Depo yatırımlarının ülke geneline yayılması bekleniyor

Lojistik ve taşımacılık sektörün­de ortaya konulan hedefleri tuttu­rabilmek için yeni yaklaşımları özümseyebilmek de elzem. Örne­ğin etkisi gün geçtikçe artan e-ti­caret lojistiği zamana karşı verilen yarışı daha da öne çıkardı.

Artık B2B, B2C veya C2C tedarik zinci­ri ağları aracılığıyla lojistik sektö­rü malları taşıyarak, depolayarak ve teslim ederek iki veya daha fazla taraf arasındaki ticari girişimcilik faaliyetlerini kolaylaştırıyor. Gü­nümüzde lojistik şirketleri, ekono­mik kalıpların ve dijitalleşmenin değişen doğasına uyum sağlarken; kara, hava ve deniz yoluyla kargo taşımacılığı hizmetlerini etkin şe­kilde kullanıyorlar. Bu noktada de­polama yatırımları ve depo yöneti­mi de farklı bir değer oluşturuyor.

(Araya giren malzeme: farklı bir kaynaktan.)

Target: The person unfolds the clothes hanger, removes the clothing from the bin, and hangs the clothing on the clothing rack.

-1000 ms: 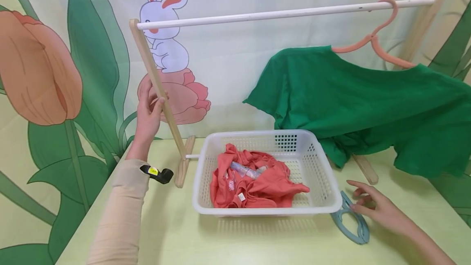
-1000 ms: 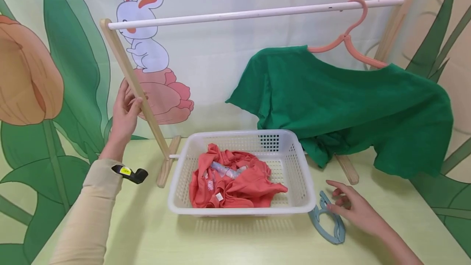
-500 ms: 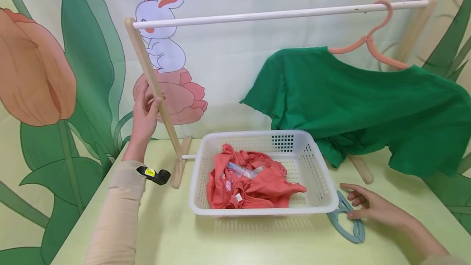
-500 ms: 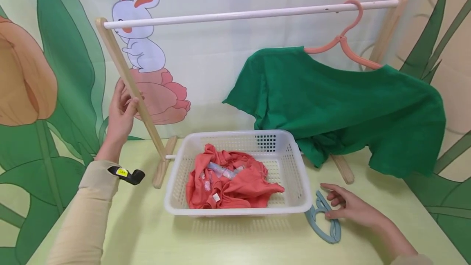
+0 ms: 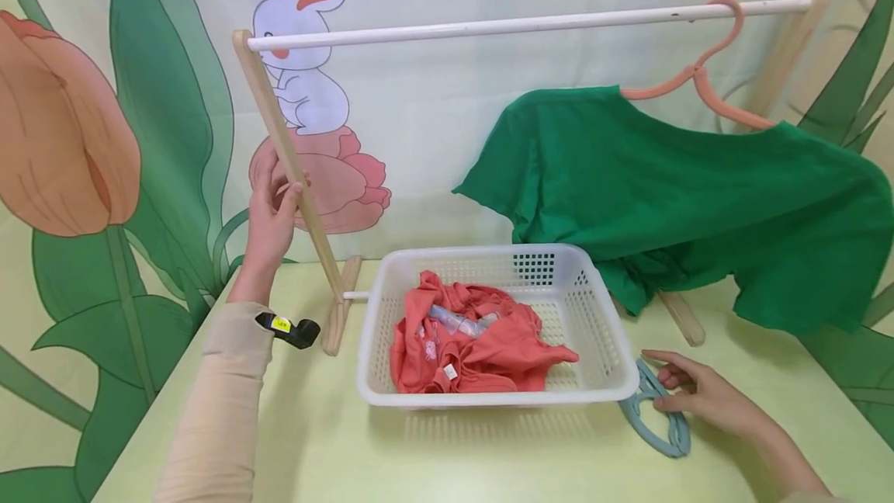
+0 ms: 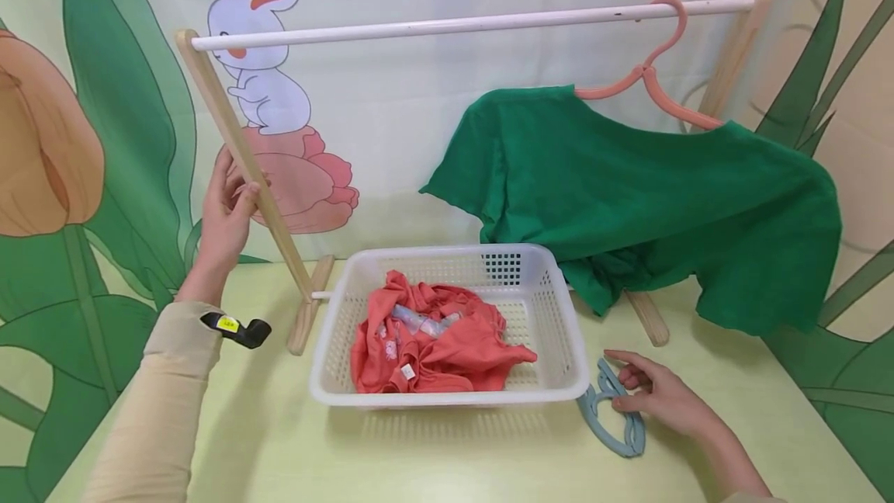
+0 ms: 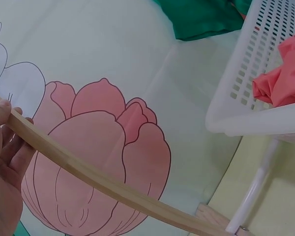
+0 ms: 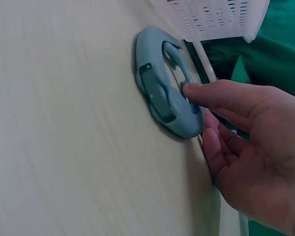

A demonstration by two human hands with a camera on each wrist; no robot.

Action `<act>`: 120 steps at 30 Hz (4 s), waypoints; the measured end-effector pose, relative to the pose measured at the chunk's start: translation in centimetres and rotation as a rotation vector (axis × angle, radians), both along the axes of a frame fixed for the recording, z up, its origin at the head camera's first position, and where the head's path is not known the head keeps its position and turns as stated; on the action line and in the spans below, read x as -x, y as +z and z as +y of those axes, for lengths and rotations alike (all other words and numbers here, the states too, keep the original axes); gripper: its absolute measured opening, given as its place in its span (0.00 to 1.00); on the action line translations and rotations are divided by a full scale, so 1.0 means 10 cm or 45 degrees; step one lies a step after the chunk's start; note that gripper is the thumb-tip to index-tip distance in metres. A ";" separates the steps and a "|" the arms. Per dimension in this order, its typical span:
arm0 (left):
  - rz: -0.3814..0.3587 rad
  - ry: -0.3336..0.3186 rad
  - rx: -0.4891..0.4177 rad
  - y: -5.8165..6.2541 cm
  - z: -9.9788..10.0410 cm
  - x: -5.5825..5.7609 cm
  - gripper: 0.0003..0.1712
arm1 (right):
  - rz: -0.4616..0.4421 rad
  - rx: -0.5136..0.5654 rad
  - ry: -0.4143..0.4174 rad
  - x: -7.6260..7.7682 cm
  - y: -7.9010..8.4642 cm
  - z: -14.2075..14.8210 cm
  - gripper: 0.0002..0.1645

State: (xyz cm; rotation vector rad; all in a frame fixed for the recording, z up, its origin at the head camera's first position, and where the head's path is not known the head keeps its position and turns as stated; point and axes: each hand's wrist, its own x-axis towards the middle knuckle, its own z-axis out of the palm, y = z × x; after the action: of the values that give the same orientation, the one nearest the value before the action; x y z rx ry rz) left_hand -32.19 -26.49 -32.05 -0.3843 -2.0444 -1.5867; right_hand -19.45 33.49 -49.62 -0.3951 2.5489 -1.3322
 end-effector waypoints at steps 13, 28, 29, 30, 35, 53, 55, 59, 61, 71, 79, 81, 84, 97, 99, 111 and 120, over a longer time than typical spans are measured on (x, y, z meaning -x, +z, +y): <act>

Bir üretim ve ihracat ülkesi olan Türkiye’de gerek iç pazarın dina­mizmi gerekse Avrupa’ya yakın konumu ve ihracatının büyük bir kısmını AB ülkelerine yapması ne­deniyle taşımacılık ve lojistik sü­reçlerin yönetiminde depolama ve depoların verimli şekilde yönetimi önem kazanıyor. Türkiye’de depo alanları Kocaeli-İstanbul hattında yoğunlaşırken ülke genelinde bu alanda yeni yatırımların gündeme gelmesi bekleniyor.